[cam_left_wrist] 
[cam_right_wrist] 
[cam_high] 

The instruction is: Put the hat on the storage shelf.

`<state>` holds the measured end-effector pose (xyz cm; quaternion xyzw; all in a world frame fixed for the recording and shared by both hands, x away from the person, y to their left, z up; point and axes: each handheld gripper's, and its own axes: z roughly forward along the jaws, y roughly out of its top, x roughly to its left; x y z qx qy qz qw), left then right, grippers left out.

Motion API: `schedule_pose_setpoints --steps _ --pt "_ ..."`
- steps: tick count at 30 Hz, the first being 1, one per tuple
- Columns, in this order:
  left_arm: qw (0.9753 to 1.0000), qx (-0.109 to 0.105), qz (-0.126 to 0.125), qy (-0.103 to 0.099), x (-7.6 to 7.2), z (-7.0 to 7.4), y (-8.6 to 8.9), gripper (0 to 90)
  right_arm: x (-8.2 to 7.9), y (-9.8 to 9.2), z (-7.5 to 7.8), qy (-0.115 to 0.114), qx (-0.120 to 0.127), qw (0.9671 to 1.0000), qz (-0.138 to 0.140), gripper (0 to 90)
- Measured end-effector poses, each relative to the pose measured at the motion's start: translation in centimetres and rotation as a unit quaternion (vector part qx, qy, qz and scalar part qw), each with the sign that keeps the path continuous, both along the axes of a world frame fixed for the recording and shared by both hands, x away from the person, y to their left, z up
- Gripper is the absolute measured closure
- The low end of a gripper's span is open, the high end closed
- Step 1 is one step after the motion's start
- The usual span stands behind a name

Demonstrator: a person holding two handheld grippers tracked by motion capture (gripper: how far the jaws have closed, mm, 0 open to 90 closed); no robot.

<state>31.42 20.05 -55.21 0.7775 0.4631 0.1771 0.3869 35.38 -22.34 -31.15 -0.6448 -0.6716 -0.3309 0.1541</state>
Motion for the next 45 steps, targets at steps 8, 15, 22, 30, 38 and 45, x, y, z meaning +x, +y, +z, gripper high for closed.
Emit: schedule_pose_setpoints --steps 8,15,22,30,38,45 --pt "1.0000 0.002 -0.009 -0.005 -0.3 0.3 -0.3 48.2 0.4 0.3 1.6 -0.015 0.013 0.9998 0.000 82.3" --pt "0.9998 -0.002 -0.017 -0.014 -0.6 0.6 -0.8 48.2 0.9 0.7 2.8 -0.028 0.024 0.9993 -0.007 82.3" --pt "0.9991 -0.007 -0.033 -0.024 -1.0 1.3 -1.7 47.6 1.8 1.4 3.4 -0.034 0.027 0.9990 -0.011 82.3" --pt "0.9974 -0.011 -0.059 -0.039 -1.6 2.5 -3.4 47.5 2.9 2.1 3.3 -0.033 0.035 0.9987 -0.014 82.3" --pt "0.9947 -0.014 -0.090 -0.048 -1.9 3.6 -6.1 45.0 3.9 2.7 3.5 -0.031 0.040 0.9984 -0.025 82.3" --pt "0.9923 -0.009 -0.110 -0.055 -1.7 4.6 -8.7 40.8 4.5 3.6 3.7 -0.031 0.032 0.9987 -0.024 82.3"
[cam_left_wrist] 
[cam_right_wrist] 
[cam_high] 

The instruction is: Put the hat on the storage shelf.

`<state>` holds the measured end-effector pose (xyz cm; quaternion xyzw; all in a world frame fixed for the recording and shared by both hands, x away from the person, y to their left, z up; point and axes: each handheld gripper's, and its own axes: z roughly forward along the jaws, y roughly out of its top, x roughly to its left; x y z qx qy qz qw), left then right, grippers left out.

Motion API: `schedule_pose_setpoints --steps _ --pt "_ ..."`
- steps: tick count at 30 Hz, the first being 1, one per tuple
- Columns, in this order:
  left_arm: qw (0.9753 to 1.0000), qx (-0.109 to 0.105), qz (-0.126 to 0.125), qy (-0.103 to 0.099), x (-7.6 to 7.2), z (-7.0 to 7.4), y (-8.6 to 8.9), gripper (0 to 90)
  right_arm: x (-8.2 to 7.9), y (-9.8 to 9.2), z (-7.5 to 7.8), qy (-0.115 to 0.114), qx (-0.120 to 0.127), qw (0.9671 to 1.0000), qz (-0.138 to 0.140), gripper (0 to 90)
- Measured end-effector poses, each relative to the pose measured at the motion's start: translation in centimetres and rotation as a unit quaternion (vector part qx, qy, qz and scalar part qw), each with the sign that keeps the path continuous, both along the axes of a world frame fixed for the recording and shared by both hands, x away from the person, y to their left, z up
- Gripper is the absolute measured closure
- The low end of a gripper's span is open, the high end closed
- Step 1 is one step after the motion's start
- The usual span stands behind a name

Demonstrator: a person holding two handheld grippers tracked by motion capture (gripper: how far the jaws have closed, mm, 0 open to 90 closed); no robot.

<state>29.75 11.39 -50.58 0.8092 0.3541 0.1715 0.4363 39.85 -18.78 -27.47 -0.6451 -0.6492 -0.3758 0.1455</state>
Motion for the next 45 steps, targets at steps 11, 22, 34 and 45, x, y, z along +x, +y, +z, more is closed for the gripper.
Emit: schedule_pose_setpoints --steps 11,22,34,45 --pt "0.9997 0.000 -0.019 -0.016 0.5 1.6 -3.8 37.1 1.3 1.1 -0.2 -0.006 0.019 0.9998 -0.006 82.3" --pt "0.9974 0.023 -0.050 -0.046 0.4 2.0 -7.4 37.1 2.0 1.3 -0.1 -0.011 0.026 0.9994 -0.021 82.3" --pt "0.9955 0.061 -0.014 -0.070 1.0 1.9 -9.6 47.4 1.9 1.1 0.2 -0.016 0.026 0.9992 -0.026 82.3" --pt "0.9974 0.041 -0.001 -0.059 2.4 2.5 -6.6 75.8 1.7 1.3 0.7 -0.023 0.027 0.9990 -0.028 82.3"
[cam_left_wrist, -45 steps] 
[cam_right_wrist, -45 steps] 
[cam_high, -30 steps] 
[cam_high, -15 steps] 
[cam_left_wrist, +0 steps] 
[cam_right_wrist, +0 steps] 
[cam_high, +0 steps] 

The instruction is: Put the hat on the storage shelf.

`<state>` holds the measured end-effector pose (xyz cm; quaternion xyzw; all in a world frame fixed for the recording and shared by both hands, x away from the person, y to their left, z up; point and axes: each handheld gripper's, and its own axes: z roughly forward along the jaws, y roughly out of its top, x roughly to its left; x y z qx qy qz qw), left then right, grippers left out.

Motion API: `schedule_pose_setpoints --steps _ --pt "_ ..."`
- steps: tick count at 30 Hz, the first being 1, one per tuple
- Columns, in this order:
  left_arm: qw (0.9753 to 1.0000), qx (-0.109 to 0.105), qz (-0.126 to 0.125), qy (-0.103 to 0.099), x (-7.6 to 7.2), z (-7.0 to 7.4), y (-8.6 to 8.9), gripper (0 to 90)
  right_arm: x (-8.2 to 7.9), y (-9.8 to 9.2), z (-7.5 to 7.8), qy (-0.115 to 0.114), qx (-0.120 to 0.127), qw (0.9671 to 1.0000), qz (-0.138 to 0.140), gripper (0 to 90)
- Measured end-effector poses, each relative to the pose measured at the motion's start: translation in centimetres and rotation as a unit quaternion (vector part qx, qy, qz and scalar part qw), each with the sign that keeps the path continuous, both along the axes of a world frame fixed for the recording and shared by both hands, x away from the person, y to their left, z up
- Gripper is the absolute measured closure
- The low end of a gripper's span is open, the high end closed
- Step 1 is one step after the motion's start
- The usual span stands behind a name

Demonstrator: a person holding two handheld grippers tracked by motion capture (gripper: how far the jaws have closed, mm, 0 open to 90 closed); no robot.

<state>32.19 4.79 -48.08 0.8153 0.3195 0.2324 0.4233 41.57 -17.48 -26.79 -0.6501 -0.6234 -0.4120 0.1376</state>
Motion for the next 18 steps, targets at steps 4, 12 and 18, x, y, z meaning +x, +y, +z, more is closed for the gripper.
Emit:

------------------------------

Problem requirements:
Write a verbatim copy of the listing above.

Response to this exercise:
[cam_left_wrist] 
[cam_right_wrist] 
[cam_high] 

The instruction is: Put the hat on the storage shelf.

`<state>` holds the measured end-effector pose (xyz cm; quaternion xyzw; all in a world frame fixed for the recording and shared by both hands, x away from the person, y to their left, z up; point and axes: each handheld gripper's, and its own axes: z roughly forward along the jaws, y roughly out of its top, x roughly to its left; x y z qx qy qz qw), left then right, grippers left out.

Motion API: `schedule_pose_setpoints --steps _ --pt "_ ..."`
- steps: tick count at 30 Hz, the first being 1, one per tuple
- Columns, in this order:
  left_arm: qw (0.9753 to 1.0000), qx (-0.109 to 0.105), qz (-0.126 to 0.125), qy (-0.103 to 0.099), x (-7.6 to 7.2), z (-7.0 to 7.4), y (-8.6 to 8.9), gripper (0 to 90)
  right_arm: x (-8.2 to 7.9), y (-9.8 to 9.2), z (-7.5 to 7.8), qy (-0.115 to 0.114), qx (-0.120 to 0.127), qw (0.9671 to 1.0000), qz (-0.138 to 0.140), gripper (0 to 90)
- Measured end-effector poses, each relative to the pose measured at the motion's start: translation in centimetres and rotation as a unit quaternion (vector part qx, qy, qz and scalar part qw), each with the sign that keeps the path continuous, both along the axes of a world frame fixed for the recording and shared by both hands, x away from the person, y to their left, z up
- Gripper is the absolute measured closure
- The low end of a gripper's span is open, the high end closed
- Step 1 is one step after the motion's start
- The usual span stands behind a name

Demonstrator: a person holding two handheld grippers tracked by motion capture (gripper: how far the jaws have closed, mm, 0 open to 90 closed); no robot.

<state>31.42 20.05 -55.21 0.7775 0.4631 0.1771 0.3869 35.38 -22.34 -31.15 -0.6448 -0.6716 -0.3309 0.1541</state>
Motion for the next 45 steps, targets at steps 8, 15, 22, 30, 38 and 45, x, y, z meaning +x, +y, +z, gripper high for closed.
Emit: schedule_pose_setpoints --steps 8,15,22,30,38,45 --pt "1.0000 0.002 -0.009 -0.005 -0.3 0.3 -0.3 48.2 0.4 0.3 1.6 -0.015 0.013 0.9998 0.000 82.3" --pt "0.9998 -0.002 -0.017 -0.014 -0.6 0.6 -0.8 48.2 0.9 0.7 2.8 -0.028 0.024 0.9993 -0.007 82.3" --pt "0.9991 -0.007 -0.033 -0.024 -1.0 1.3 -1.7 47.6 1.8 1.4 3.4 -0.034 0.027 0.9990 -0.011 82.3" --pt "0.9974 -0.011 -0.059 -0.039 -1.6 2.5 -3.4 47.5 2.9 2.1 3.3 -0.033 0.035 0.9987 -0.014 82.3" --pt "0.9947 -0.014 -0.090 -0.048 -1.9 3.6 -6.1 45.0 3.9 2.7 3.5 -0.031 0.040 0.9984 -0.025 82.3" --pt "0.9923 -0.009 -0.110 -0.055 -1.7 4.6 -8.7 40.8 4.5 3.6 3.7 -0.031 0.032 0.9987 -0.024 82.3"
[cam_left_wrist] 
[cam_right_wrist] 
[cam_high] 

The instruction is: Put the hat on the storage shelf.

`<state>` holds the measured end-effector pose (xyz cm; quaternion xyzw; all in a world frame fixed for the recording and shared by both hands, x away from the person, y to their left, z up; point and axes: each handheld gripper's, and its own axes: z roughly forward along the jaws, y roughly out of its top, x roughly to its left; x y z qx qy qz qw), left then right, grippers left out.

Motion API: `schedule_pose_setpoints --steps _ --pt "_ ..."`
- steps: tick count at 30 Hz, the first being 1, one per tuple
- Columns, in this order:
  left_arm: qw (0.9753 to 1.0000), qx (-0.109 to 0.105), qz (-0.126 to 0.125), qy (-0.103 to 0.099), x (-7.6 to 7.2), z (-7.0 to 7.4), y (-8.6 to 8.9), gripper (0 to 90)
  right_arm: x (-8.2 to 7.9), y (-9.8 to 9.2), z (-7.5 to 7.8), qy (-0.115 to 0.114), qx (-0.120 to 0.127), qw (0.9671 to 1.0000), qz (-0.138 to 0.140), gripper (0 to 90)
- Measured end-effector poses, each relative to the pose measured at the motion's start: translation in centimetres and rotation as a unit quaternion (vector part qx, qy, qz and scalar part qw), each with the sign that keeps the path continuous, both along the axes of a world frame fixed for the recording and shared by both hands, x away from the person, y to their left, z up
- Gripper is the absolute measured closure
- The low end of a gripper's span is open, the high end closed
- Step 1 is one step after the motion's start
- The usual span stands behind a name

Demonstrator: a person holding two handheld grippers tracked by motion capture (gripper: how far the jaws have closed, mm, 0 open to 90 closed); no robot.

<state>29.75 11.39 -50.58 0.8092 0.3541 0.1715 0.4363 39.85 -18.78 -27.47 -0.6451 -0.6492 -0.3758 0.1455</state>
Motion for the next 45 steps, targets at steps 11, 22, 34 and 45, x, y, z along +x, +y, +z, more is closed for the gripper.
Emit: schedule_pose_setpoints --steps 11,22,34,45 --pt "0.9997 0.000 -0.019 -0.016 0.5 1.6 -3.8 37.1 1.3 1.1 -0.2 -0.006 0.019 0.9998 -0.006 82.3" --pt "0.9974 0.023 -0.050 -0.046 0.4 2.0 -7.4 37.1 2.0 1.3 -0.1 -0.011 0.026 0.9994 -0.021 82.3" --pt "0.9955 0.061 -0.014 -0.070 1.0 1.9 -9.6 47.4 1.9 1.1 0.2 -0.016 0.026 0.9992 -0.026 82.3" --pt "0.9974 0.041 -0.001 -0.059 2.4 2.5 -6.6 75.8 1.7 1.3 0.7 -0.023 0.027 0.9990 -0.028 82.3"
[cam_left_wrist, -45 steps] 
[cam_right_wrist, -45 steps] 
[cam_high, -30 steps] 
[cam_high, -15 steps] 
[cam_left_wrist, +0 steps] 
[cam_right_wrist, +0 steps] 
[cam_high, +0 steps] 

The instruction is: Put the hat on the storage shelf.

`<state>` holds the measured end-effector pose (xyz cm; quaternion xyzw; all in a world frame fixed for the recording and shared by both hands, x away from the person, y to their left, z up; point and axes: each handheld gripper's, and its own axes: z roughly forward along the jaws, y roughly out of its top, x roughly to its left; x y z qx qy qz qw), left then right, grippers left out.

Motion API: `schedule_pose_setpoints --steps _ --pt "_ ..."`
- steps: tick count at 30 Hz, the first being 1, one per tuple
- Columns, in this order:
  left_arm: qw (0.9753 to 1.0000), qx (-0.109 to 0.105), qz (-0.126 to 0.125), qy (-0.103 to 0.099), x (-7.6 to 7.2), z (-7.0 to 7.4), y (-8.6 to 8.9), gripper (0 to 90)
  right_arm: x (-8.2 to 7.9), y (-9.8 to 9.2), z (-7.5 to 7.8), qy (-0.115 to 0.114), qx (-0.120 to 0.127), qw (0.9671 to 1.0000), qz (-0.138 to 0.140), gripper (0 to 90)
- Measured end-effector poses, each relative to the pose measured at the motion's start: translation in centimetres and rotation as a unit quaternion (vector part qx, qy, qz and scalar part qw), each with the sign that keeps the path continuous, both along the axes of a world frame fixed for the recording and shared by both hands, x away from the person, y to their left, z up
- Gripper is the absolute measured closure
- The low end of a gripper's span is open, the high end closed
- Step 1 is one step after the motion's start
- The usual span stands behind a name

Demonstrator: a person holding two handheld grippers tracked by motion capture (gripper: how far the jaws have closed, mm, 0 open to 90 closed); no robot.

<state>32.19 4.79 -48.08 0.8153 0.3195 0.2324 0.4233 41.57 -17.48 -26.79 -0.6501 -0.6234 -0.4120 0.1376</state>
Motion for the next 18 steps, targets at steps 4, 12 and 18, x, y, z meaning +x, +y, +z, more is closed for the gripper.
Emit:

For this exercise, nothing more remains to be done.